Cellular Physiology and Biochemistry | 2013
Bianjiang Liu; Min Tang Zhijian Han; Jiexiu Zhang; Pei Lu; Jie Li; Ninghong Song; Zengjun Wang; Changjun Yin; Wei Zhang
Background: Clusterin, a heterodimeric glycoprotein of approximately 80 kDa, exists extensively in human body fluids. The abnormal expression of clusterin is closely related to the occurrence, progression, and prognosis of tumors. Up to now, few studies have focused on clusterin in human testicular cancer. This study describes an extensive exploration of the presence and expression of clusterin in testicular seminoma. Methods: Tumor tissues and normal testis tissues were collected from 13 patients with testicular seminoma and 16 patients undergoing surgical castration for prostate cancer.

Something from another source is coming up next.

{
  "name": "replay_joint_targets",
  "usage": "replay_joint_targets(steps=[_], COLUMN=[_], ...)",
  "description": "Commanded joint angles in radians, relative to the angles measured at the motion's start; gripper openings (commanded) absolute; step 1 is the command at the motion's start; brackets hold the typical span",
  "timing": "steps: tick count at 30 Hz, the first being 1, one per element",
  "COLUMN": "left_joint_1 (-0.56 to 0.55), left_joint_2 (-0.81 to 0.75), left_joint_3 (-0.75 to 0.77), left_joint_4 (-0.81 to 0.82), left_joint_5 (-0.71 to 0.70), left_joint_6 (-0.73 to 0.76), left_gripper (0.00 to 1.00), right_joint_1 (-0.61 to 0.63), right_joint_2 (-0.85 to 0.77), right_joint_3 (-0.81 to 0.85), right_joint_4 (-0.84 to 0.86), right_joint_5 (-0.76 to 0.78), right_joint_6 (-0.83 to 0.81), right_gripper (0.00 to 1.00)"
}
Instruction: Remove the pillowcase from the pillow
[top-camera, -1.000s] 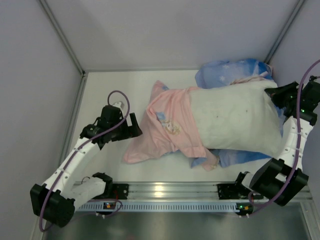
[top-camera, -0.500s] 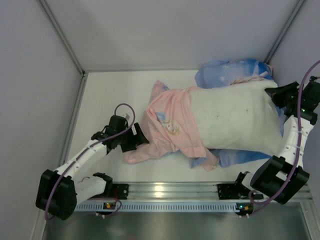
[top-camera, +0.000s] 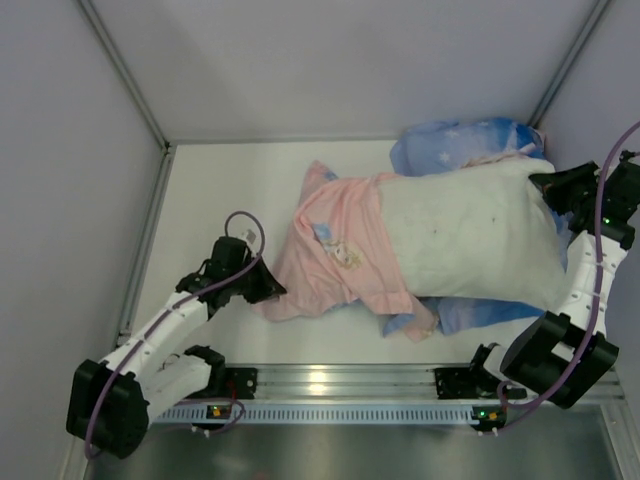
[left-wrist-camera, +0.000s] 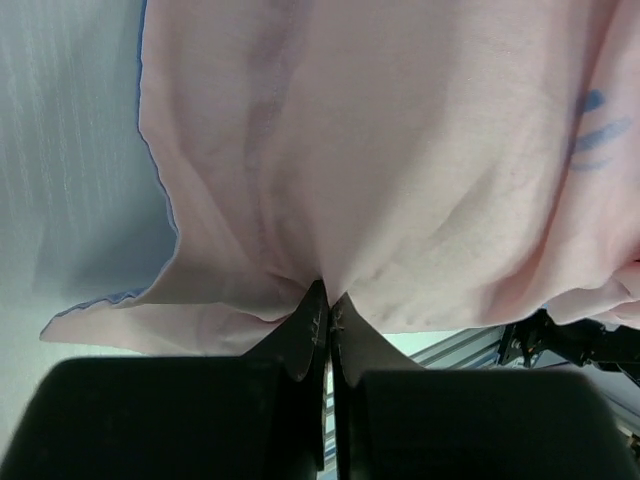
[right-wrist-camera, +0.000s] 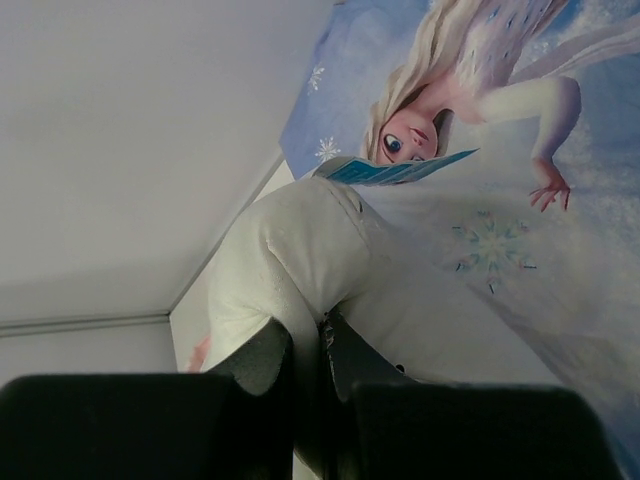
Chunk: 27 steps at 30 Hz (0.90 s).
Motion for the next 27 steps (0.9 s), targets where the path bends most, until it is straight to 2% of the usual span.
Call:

Real-time polymerase chain reaction (PCR) was performed to detect the expression difference of clusterin mRNA between testicular seminoma and normal testis. Western blot and immunohistochemical analysis were performed to detect the presence and expression difference of clusterin protein between two groups. Results: Real-time PCR showed the expression of clusterin mRNA in testicular seminoma to be significantly lower than in normal testis (only 13% relative quantification). Western blot analysis indicated marked reductions in the expression of clusterin protein in testicular seminoma. Similar results were observed upon immunohistochemical analysis. Conclusion: In testicular seminoma and normal testis, clusterin exists in its heterodimeric secretory isoform. Clusterin expression is significantly lower in testicular seminoma than in normal testis. This is the first comprehensive study of the presence and expression of clusterin in human testicular cancer.